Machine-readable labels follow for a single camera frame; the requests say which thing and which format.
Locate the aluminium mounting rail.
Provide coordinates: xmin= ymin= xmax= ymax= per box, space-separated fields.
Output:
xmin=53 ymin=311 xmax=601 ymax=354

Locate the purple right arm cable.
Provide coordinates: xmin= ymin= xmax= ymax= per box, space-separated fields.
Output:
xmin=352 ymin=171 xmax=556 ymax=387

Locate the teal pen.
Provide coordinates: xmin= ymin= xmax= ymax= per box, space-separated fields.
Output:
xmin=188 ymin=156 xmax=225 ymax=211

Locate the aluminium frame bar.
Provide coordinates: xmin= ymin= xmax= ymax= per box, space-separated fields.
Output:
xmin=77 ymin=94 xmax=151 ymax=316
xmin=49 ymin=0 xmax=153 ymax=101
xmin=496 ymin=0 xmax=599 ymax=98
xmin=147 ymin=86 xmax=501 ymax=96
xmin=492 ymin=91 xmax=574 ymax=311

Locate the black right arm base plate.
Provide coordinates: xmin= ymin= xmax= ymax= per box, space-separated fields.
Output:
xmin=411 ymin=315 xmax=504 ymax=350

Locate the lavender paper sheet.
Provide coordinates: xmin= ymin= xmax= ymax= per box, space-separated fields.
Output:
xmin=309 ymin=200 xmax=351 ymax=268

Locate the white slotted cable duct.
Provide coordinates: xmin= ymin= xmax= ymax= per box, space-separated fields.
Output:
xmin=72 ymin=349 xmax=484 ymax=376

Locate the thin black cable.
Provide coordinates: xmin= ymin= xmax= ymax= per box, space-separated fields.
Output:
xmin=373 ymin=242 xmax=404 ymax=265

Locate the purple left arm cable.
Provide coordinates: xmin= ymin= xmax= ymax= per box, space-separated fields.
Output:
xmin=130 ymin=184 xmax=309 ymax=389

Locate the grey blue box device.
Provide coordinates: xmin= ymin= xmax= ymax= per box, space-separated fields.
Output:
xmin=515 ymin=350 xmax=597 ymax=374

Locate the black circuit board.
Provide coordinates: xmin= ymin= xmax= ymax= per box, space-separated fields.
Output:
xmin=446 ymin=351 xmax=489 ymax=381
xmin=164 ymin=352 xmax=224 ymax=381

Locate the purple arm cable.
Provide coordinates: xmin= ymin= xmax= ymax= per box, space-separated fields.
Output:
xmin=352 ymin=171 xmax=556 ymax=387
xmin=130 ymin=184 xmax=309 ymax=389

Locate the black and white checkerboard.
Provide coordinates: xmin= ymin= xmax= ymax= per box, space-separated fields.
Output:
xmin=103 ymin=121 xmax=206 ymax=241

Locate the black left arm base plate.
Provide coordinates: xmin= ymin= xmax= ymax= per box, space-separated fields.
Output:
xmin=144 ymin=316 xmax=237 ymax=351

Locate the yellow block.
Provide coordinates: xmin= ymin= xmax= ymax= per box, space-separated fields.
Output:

(AIM OF THE EXERCISE) Each line above that holds the string "purple" should be copied and shown.

(EXERCISE OUTPUT)
Locate the purple right arm cable.
Locate the purple left arm cable.
Locate the purple arm cable.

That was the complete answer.